Vulnerability Description
The IPv6 Unicast Reverse Path Forwarding (RPF) implementation on the SEIL/X1, SEIL/X2, and SEIL/B1 routers with firmware 1.00 through 2.73, when strict mode is used, does not properly drop packets, which might allow remote attackers to bypass intended access restrictions via a spoofed IP address.
CVSS Score
MEDIUM
Affected Products
| Vendor | Product | Versions |
|---|---|---|
| Iij | Seil\/X1 Firmware | 1.10 |
| Iij | Seil\/X1 | All versions |
| Iij | Seil\/X2 Firmware | 1.00 |
| Iij | Seil\/X2 | All versions |
| Iij | Seil\/B1 Firmware | 1.00 |
| Iij | Seil\/B1 | All versions |
Related Weaknesses (CWE)
References
- http://jvn.jp/en/jp/JVN12683004/index.html
- http://jvndb.jvn.jp/en/contents/2010/JVNDB-2010-000032.html
- http://secunia.com/advisories/41088
- http://www.seil.jp/seilseries/security/2010/a00875.phpVendor Advisory
- https://exchange.xforce.ibmcloud.com/vulnerabilities/61382
- http://jvn.jp/en/jp/JVN12683004/index.html
- http://jvndb.jvn.jp/en/contents/2010/JVNDB-2010-000032.html
- http://secunia.com/advisories/41088
- http://www.seil.jp/seilseries/security/2010/a00875.phpVendor Advisory
- https://exchange.xforce.ibmcloud.com/vulnerabilities/61382
FAQ
What is CVE-2010-2363?
CVE-2010-2363 is a vulnerability with a CVSS score of 5.8 (MEDIUM). The IPv6 Unicast Reverse Path Forwarding (RPF) implementation on the SEIL/X1, SEIL/X2, and SEIL/B1 routers with firmware 1.00 through 2.73, when strict mode is used, does not properly drop packets, wh...

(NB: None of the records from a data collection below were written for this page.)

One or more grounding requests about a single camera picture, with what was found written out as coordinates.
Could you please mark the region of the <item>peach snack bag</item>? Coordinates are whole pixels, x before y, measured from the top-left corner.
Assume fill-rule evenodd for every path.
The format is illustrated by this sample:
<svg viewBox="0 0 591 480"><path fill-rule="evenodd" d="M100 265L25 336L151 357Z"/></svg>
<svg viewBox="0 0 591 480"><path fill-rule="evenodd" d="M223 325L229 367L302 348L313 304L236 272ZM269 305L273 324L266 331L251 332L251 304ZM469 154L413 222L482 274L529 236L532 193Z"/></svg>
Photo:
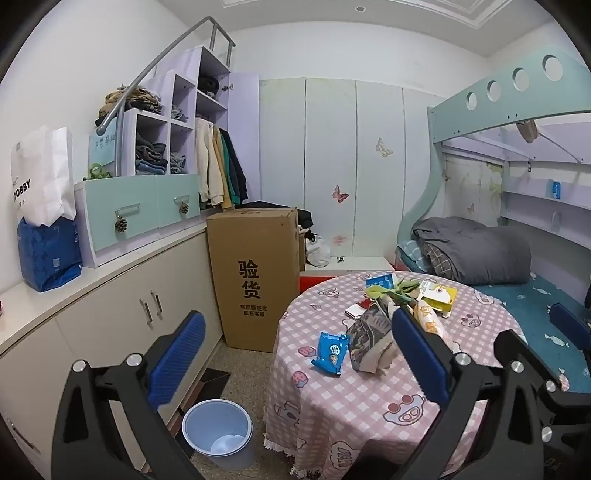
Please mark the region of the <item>peach snack bag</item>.
<svg viewBox="0 0 591 480"><path fill-rule="evenodd" d="M457 352L451 335L427 302L418 300L415 303L413 317L425 332L439 336L453 353Z"/></svg>

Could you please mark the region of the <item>newspaper wrapper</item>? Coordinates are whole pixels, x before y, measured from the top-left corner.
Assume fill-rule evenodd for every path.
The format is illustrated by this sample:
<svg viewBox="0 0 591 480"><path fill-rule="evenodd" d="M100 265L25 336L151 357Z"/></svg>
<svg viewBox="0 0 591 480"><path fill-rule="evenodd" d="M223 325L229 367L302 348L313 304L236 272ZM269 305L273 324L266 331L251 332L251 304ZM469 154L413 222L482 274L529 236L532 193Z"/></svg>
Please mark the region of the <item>newspaper wrapper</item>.
<svg viewBox="0 0 591 480"><path fill-rule="evenodd" d="M391 320L372 305L346 329L353 369L368 374L388 370L397 355Z"/></svg>

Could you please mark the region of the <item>yellow white carton box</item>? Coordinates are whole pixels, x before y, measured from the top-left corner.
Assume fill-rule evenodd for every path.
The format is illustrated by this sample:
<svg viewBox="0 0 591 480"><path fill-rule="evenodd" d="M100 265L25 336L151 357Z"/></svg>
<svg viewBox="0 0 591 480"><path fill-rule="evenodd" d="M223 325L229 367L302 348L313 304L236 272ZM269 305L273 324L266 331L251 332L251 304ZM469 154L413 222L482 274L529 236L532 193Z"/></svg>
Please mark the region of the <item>yellow white carton box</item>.
<svg viewBox="0 0 591 480"><path fill-rule="evenodd" d="M458 295L458 290L434 283L430 280L423 280L419 286L419 299L429 304L439 315L449 318Z"/></svg>

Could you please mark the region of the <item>green plush leaf toy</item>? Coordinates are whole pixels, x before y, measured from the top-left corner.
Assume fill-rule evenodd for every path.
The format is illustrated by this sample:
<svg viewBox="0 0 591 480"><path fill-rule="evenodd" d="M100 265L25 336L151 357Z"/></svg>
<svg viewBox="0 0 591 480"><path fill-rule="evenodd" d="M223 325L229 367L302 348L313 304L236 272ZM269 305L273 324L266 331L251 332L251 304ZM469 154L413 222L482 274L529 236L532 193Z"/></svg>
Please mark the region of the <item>green plush leaf toy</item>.
<svg viewBox="0 0 591 480"><path fill-rule="evenodd" d="M390 298L397 306L409 306L414 308L417 304L417 295L420 282L418 280L404 280L393 289L381 285L372 285L366 288L366 295L377 301L381 298Z"/></svg>

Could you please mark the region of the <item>red white paper box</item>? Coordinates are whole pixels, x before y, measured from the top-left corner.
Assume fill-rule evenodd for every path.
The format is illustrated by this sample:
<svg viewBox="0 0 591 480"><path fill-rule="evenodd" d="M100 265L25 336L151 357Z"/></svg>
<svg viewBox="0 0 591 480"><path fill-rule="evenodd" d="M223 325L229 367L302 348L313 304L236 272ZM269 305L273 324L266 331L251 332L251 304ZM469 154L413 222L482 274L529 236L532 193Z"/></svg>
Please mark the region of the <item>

How severe is CVE-2010-2363?
CVE-2010-2363 has been rated MEDIUM with a CVSS base score of 5.8/10. Review the CVSS metrics above for detailed severity breakdown.
Is there a patch for CVE-2010-2363?
Check the references section above for vendor advisories and patch information. Affected products include: Iij Seil\/X1 Firmware, Iij Seil\/X1, Iij Seil\/X2 Firmware, Iij Seil\/X2, Iij Seil\/B1 Firmware.